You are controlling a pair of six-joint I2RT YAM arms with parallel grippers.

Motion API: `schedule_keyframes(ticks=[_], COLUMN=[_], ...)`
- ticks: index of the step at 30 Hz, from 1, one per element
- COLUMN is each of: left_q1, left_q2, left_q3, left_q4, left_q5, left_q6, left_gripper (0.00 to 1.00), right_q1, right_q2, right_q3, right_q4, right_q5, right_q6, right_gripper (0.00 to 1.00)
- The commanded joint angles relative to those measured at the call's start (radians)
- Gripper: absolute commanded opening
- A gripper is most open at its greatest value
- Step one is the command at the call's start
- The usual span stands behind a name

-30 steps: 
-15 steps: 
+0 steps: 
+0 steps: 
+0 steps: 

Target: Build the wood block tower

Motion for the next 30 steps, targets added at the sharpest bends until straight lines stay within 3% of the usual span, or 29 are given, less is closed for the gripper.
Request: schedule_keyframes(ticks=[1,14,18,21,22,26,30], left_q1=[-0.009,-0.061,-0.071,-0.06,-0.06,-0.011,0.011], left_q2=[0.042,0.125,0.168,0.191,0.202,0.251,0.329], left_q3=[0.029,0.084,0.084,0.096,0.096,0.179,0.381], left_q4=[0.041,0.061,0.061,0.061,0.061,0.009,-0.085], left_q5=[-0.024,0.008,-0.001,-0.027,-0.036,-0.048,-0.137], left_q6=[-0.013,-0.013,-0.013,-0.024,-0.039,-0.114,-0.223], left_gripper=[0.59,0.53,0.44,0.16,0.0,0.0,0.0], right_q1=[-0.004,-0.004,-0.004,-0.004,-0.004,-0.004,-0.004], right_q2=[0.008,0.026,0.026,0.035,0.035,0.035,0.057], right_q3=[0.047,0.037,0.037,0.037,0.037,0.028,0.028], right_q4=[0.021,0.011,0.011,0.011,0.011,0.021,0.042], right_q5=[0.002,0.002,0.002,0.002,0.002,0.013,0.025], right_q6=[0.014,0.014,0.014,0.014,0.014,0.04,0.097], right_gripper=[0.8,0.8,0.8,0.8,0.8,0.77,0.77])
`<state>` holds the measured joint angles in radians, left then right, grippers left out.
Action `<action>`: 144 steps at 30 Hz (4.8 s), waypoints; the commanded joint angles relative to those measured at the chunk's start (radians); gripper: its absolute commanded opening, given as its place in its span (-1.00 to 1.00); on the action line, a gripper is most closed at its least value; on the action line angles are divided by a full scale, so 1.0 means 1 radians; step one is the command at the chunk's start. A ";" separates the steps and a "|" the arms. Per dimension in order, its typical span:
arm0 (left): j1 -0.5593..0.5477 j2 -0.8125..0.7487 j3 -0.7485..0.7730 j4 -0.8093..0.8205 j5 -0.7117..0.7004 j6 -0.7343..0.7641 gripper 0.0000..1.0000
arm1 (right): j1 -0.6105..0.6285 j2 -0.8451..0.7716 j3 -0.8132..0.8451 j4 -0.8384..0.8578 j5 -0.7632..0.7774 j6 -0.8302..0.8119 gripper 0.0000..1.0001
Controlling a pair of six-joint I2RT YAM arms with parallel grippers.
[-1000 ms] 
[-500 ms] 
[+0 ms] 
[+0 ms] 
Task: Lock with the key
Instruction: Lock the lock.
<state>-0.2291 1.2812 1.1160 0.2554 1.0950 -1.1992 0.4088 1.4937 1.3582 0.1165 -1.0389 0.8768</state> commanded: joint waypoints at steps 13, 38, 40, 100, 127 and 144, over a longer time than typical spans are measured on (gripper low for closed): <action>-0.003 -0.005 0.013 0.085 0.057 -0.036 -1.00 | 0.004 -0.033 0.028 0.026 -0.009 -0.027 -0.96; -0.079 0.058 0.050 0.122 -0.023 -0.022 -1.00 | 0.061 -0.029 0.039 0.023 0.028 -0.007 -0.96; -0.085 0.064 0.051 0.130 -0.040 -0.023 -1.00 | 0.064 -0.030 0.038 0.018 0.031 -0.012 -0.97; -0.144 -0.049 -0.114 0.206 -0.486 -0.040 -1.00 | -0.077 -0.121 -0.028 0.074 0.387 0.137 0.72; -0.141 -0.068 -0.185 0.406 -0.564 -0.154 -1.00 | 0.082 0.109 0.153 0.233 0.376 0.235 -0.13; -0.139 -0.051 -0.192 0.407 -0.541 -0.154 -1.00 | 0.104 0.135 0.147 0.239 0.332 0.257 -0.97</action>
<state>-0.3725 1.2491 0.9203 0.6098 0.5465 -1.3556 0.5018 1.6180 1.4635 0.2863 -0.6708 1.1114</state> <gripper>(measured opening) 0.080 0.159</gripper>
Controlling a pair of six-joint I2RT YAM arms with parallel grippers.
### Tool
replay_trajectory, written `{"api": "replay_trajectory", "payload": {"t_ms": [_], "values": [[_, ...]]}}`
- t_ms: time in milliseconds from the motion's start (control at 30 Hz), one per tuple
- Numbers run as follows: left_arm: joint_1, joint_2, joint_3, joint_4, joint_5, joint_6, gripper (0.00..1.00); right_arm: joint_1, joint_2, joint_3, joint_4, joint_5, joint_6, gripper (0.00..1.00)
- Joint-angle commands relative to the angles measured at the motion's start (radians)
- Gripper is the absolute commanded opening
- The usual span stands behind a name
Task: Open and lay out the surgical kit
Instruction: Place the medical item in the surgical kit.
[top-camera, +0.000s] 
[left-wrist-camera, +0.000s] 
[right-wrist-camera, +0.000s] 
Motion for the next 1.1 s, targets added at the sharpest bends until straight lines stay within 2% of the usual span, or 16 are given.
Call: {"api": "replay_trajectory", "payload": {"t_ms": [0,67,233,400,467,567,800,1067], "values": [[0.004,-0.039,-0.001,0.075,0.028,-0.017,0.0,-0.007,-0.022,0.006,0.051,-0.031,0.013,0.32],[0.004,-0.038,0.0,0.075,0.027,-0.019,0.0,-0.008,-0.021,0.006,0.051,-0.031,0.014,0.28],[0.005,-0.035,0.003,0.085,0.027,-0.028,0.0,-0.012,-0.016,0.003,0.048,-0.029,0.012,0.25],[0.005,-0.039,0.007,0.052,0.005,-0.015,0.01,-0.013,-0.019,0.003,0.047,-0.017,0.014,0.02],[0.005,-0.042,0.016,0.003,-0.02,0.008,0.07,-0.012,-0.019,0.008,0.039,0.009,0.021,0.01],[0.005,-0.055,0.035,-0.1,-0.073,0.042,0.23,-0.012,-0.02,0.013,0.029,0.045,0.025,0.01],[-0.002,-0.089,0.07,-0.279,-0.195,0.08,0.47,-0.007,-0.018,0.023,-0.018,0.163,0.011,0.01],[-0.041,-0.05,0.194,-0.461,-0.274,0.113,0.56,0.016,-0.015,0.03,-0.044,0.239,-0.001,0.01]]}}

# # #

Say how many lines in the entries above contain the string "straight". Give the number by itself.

RESPONSE TO THE EXERCISE - 2